YOUR TASK: Restate the data word for word. Leave the pictures out.

****************

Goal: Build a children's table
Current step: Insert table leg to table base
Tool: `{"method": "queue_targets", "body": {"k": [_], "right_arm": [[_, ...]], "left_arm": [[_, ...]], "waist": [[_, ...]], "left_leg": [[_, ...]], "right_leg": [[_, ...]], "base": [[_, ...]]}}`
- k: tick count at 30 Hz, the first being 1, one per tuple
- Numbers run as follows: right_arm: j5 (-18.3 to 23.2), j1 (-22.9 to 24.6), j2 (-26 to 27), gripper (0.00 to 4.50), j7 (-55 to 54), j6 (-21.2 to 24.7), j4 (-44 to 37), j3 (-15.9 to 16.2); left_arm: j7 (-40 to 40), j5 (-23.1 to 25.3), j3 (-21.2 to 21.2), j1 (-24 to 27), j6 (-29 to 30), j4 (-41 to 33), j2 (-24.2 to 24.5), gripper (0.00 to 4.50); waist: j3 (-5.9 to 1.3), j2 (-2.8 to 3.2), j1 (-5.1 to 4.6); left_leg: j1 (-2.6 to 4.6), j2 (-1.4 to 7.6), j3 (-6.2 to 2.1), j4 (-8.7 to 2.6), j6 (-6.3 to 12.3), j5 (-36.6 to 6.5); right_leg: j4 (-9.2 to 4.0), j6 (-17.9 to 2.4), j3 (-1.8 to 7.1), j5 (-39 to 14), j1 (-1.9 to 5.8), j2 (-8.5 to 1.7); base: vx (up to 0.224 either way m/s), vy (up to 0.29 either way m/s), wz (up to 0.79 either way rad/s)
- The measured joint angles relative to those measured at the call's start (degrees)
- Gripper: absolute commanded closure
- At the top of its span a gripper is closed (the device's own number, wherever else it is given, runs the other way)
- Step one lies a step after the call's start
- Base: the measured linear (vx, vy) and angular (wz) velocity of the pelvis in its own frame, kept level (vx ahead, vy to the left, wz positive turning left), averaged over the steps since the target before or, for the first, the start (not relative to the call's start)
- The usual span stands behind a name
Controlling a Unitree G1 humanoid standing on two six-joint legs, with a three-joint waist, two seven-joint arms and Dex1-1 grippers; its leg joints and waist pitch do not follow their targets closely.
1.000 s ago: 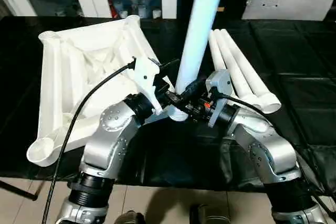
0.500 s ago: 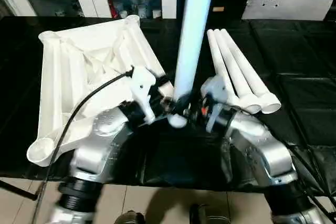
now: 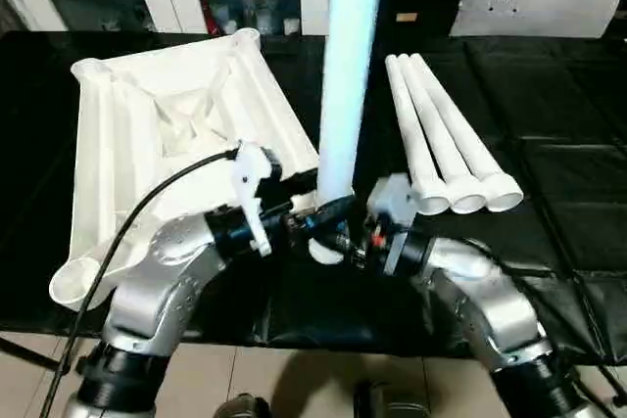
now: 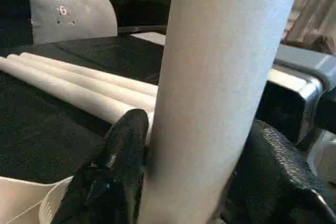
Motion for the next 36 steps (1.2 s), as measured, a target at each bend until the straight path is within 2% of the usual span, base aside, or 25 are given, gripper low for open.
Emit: {"method": "queue_targets", "body": {"k": [5, 15, 22, 23, 24, 26, 29, 33, 36], "right_arm": [[-0.8, -0.3, 0.9, 2.59, -1.1, -1.3, 1.3, -0.4], [-1.8, -1.4, 3.5, 2.59, -4.8, -1.7, 2.8, -1.6], [-1.9, -2.3, 4.0, 2.59, -6.2, -1.7, 3.8, -1.7], [-1.8, -2.8, 4.0, 2.24, -6.0, -1.7, 3.9, -1.8], [-1.6, -3.0, 3.9, 2.24, -5.6, -1.6, 3.9, -2.2], [-1.2, -3.2, 3.6, 1.85, -5.2, -1.5, 3.8, -2.8], [0.2, -3.2, 1.8, 1.67, -3.0, -0.7, 2.8, -3.1], [3.2, -3.7, -0.7, 1.35, 0.0, 1.1, 0.4, -5.2], [5.5, -4.3, -2.0, 1.11, 2.1, 2.6, -0.6, -6.7]], "left_arm": [[2.6, 0.1, 0.4, 0.3, 0.0, -0.4, -0.9, 2.35], [11.1, 6.7, -1.4, 1.0, -2.5, -2.7, -4.2, 2.55], [12.9, 6.8, -1.1, 0.4, -2.4, -2.1, -5.7, 2.57], [12.9, 6.7, -0.9, 0.1, -2.2, -2.0, -5.6, 2.57], [12.9, 6.3, -0.5, -0.3, -2.0, -2.0, -5.5, 2.57], [13.0, 5.3, 0.3, -1.0, -1.6, -1.2, -5.6, 2.57], [12.4, 4.1, 2.2, -3.6, -0.7, 1.4, -4.6, 2.57], [10.9, 2.7, 5.2, -6.8, 0.0, 4.3, -3.1, 2.57], [9.5, 0.7, 5.8, -8.4, 0.9, 6.1, -2.7, 2.57]], "waist": [[0.0, -0.01, -0.03], [0.0, -0.01, -0.08], [0.0, -0.01, -0.09], [0.0, -0.01, -0.06], [0.0, -0.01, -0.02], [0.0, -0.02, 0.0], [0.0, -0.01, 0.04], [-0.01, -0.01, 0.08], [-0.01, -0.01, 0.12]], "left_leg": [[-0.01, 0.0, 0.0, 0.0, 0.0, 0.0], [-0.03, 0.01, 0.0, 0.0, 0.0, 0.0], [-0.04, 0.0, 0.0, 0.0, 0.0, 0.0], [-0.04, 0.0, 0.0, 0.0, 0.01, 0.0], [-0.03, 0.0, 0.0, 0.0, 0.01, 0.0], [-0.03, 0.0, 0.0, 0.0, 0.01, 0.0], [-0.05, -0.01, 0.0, 0.0, 0.01, 0.0], [-0.05, -0.01, 0.0, 0.0, 0.01, 0.0], [-0.05, -0.01, 0.0, 0.0, 0.02, 0.0]], "right_leg": [[0.0, 0.0, -0.01, 0.0, -0.01, 0.0], [-0.01, 0.0, -0.02, 0.0, -0.01, 0.0], [-0.01, 0.0, -0.01, 0.0, -0.02, 0.0], [-0.01, 0.0, -0.02, 0.0, -0.02, 0.0], [-0.01, 0.0, -0.01, 0.0, -0.01, 0.0], [-0.01, 0.0, -0.01, 0.0, -0.01, 0.0], [-0.01, 0.0, -0.01, 0.0, -0.02, 0.0], [-0.01, 0.0, -0.01, 0.0, 0.0, 0.0], [0.01, 0.0, -0.03, 0.0, -0.01, 0.0]], "base": [[0.0, 0.0, 0.0], [0.0, 0.0, 0.0], [0.0, 0.0, 0.0], [0.0, 0.0, 0.0], [0.0, 0.0, 0.0], [0.0, 0.0, 0.0], [0.0, 0.0, 0.0], [0.0, 0.0, 0.0], [0.0, 0.0, 0.0]]}}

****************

SOLUTION FOR THIS TASK:
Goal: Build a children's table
Current step: Insert table leg to table base
Tool: `{"method": "queue_targets", "body": {"k": [_], "right_arm": [[_, ...]], "left_arm": [[_, ...]], "waist": [[_, ...]], "left_leg": [[_, ...]], "right_leg": [[_, ...]], "base": [[_, ...]]}}`
- k: tick count at 30 Hz, the first being 1, one per tuple
- Numbers run as follows: right_arm: j5 (-18.3 to 23.2), j1 (-22.9 to 24.6), j2 (-26 to 27), gripper (0.00 to 4.50), j7 (-55 to 54), j6 (-21.2 to 24.7), j4 (-44 to 37), j3 (-15.9 to 16.2); left_arm: j7 (-40 to 40), j5 (-23.1 to 25.3), j3 (-21.2 to 21.2), j1 (-24 to 27), j6 (-29 to 30), j4 (-41 to 33), j2 (-24.2 to 24.5), gripper (0.00 to 4.50); waist: j3 (-5.9 to 1.3), j2 (-2.8 to 3.2), j1 (-5.1 to 4.6); left_leg: j1 (-2.6 to 4.6), j2 (-1.4 to 7.6), j3 (-6.2 to 2.1), j4 (-8.7 to 2.6), j6 (-6.3 to 12.3), j5 (-36.6 to 6.5); right_leg: j4 (-9.2 to 4.0), j6 (-17.9 to 2.4), j3 (-1.8 to 7.1), j5 (-39 to 14), j1 (-1.9 to 5.8), j2 (-8.5 to 1.7); base: vx (up to 0.224 either way m/s), vy (up to 0.29 either way m/s), wz (up to 0.79 either way rad/s)
- The measured joint angles relative to those measured at the call's start (degrees)
- Gripper: absolute commanded closure
- At the top of its span a gripper is closed (the device's own number, wherever else it is given, runs the other way)
- Step one lies a step after the call's start
- Base: the measured linear (vx, vy) and angular (wz) velocity of the pelvis in its own frame, kept level (vx ahead, vy to the left, wz positive turning left), averaged over the steps since the target before or, for the first, the start (not relative to the call's start)
- The usual span stands behind a name
Controlling a Unitree G1 humanoid standing on two six-joint legs, with a three-joint waist, two seven-joint arms and Dex1-1 grippers; its leg joints and waist pitch do not follow their targets closely.
1.000 s ago: 
0.500 s ago: 
now: 
now: 
Motion for the next 36 steps (1.2 s), as measured, a target at each bend until the straight path is within 2% of the usual span, base aside, or 25 are given, gripper low for open.
Emit: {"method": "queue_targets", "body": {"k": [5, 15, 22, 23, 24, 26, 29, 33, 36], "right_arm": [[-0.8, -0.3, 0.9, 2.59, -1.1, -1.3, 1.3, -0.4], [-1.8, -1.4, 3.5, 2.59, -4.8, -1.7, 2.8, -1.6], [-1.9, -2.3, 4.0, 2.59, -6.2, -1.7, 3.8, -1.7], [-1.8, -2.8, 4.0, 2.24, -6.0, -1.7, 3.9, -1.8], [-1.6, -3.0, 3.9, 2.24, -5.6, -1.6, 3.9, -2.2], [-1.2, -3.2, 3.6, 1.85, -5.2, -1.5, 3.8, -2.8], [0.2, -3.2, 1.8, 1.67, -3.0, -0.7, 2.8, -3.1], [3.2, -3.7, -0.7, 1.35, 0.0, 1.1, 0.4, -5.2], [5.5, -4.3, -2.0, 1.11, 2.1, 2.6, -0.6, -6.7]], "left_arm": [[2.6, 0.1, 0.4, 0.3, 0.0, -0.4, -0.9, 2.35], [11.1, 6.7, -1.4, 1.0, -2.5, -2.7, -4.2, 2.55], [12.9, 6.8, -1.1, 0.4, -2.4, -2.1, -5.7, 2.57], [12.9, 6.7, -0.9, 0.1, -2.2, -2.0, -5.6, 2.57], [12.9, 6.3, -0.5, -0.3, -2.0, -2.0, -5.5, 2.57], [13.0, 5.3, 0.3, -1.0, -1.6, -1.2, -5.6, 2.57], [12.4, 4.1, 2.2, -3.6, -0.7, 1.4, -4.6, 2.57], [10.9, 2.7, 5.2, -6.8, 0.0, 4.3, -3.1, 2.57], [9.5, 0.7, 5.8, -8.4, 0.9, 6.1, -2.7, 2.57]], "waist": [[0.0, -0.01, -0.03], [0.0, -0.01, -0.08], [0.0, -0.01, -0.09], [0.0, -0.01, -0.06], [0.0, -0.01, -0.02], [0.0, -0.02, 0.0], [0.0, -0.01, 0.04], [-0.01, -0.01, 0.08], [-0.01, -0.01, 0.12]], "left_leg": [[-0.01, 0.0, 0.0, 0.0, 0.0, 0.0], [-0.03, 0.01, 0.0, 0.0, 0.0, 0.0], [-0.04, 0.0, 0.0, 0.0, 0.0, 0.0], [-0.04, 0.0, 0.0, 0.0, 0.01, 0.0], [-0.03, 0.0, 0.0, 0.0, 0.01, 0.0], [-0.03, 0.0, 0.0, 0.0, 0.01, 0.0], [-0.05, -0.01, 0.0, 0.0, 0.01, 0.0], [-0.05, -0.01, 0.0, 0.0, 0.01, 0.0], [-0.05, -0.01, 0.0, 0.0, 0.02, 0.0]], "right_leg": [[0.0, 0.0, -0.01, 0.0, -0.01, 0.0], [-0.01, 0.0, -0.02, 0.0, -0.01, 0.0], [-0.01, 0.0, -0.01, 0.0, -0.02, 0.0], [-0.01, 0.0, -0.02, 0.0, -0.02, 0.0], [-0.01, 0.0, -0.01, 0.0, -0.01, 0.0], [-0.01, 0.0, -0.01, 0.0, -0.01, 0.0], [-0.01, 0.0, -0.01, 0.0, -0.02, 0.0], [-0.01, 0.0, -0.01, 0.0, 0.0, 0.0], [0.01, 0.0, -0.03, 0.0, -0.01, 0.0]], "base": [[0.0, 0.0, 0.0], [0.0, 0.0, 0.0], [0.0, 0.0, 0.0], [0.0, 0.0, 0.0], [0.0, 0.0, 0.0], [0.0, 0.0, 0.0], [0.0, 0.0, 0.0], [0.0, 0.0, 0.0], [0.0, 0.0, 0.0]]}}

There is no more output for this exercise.